In honor of Halloween, Salon Technology brings you our top 10 list of things that really terrify us. Forget ghosts, goblins and ghouls -- in the darkest hours of midnight, far more horrifying specters haunt our dot-com dreams and send chills up and down our spines.
1) George W. Bush becomes president and in an attempt to counter the trumped-up claim that Gore "invented the Internet," decides to destroy his former opponent's evil creation. "That darn thing's filled with subliminable messages about sex," he says, defending the move. "I don't want none of it."
2) The 9th Circuit Court of Appeals shuts down Napster. Napster founder Shawn Fanning falls into a deep depression; then he starts a rock band with Hole lead singer Courtney Love. Their first single -- downloadable for only $4.99 -- is called "Smells Like a Crushed Teen Spirit."
3) ICANN decides to release only one new top-level domain name, .sex, causing thousands to protest the nonprofit's November meeting in Marina Del Rey, Calif. In the meantime, Larry Flynt and Hugh Hefner battle for control of oldbutstillupfor.sex and republicanshate.sex.

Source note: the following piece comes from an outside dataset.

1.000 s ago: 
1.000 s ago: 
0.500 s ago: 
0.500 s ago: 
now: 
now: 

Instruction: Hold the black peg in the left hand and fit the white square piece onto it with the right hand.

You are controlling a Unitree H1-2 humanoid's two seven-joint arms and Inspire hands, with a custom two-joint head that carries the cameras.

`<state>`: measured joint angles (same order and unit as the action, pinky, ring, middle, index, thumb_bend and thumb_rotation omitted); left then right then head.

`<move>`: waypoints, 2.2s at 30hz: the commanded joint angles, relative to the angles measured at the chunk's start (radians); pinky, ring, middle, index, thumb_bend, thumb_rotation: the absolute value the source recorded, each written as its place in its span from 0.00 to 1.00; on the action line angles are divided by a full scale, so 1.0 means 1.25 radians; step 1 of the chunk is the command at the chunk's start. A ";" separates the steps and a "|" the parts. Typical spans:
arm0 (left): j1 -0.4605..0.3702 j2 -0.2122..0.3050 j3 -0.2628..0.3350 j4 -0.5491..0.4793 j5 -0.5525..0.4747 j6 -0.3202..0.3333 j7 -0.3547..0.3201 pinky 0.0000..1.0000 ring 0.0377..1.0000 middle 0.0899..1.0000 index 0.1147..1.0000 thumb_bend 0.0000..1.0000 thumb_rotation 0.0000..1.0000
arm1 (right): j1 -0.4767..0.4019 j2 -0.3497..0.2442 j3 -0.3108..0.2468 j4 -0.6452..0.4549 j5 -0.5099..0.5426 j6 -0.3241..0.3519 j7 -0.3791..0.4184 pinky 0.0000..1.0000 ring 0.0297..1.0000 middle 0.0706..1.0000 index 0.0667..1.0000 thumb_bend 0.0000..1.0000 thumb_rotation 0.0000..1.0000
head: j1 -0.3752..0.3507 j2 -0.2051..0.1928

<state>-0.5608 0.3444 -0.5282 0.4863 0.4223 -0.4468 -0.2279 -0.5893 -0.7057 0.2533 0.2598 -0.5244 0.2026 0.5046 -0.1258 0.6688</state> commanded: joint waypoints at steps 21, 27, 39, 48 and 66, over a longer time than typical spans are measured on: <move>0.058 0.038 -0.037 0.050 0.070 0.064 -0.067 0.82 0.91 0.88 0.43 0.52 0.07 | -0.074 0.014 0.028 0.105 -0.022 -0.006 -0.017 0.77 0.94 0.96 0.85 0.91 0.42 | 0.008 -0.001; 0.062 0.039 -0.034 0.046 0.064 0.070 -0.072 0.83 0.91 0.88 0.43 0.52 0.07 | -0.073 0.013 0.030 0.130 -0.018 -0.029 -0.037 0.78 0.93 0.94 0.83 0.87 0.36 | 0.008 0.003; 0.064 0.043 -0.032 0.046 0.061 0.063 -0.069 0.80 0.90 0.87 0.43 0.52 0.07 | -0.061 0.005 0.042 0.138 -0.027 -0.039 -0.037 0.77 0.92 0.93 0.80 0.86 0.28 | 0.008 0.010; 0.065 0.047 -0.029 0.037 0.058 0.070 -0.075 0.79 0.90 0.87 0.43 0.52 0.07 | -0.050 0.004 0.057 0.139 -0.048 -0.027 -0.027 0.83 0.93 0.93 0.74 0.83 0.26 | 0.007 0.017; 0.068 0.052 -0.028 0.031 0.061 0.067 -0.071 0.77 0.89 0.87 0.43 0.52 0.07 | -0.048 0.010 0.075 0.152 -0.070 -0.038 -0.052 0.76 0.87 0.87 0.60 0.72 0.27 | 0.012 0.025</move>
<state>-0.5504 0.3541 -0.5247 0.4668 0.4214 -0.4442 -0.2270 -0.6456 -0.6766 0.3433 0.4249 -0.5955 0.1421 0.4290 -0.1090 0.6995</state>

4) SETI@Home users finally discover and decode signals from outer space, only to discover that the messages they've been intercepting are desperate warnings from concerned aliens who live on a planet that's on a collision course with our own. The geek population panics, refusing to write any more code.
5) Yahoo, Amazon and eBay all suddenly go bankrupt, because of a complicated series of accounting errors and unpaid advertising bills. Investors panic, and the NASDAQ plummets to 300. The Second Great Depression starts. The Internet becomes a ghost town where all you can do is visit bankrupt Web zines and navel-gazing online diaries.
6) Microsoft is broken into three parts. But thanks to a passel of well-paid scientists, Bill Gates clones himself so that each new Baby Microsoft has its very own Mr. Bill at the helm. The three companies promptly grow to be monopolies in not one industry but three.
7) The dot-com backlash in San Francisco, New York, Seattle and other Net-centric cities grows at a phenomenal pace, as activists and artists proselytize against greedy dot-commies and the virtuousness of the unwired. Net workers are exiled to live in gated (and DSL-wired) ghettos, their homes are spray-painted with graffiti and their children are mocked in schools. Ludditism prevails.
8) Armed with the new industrial strength laws protecting copyright, Disney starts targeting not just online pirates but also small children who dress up as Mickey Mouse for Halloween. Disney lawyers chase terrified children through the streets, declaring that homemade costumes are a violation of Disney's copyrights.
9) America Online buys all the other ISPs in the world and becomes the only way to connect to the Internet. Pop-up ads become mandatory.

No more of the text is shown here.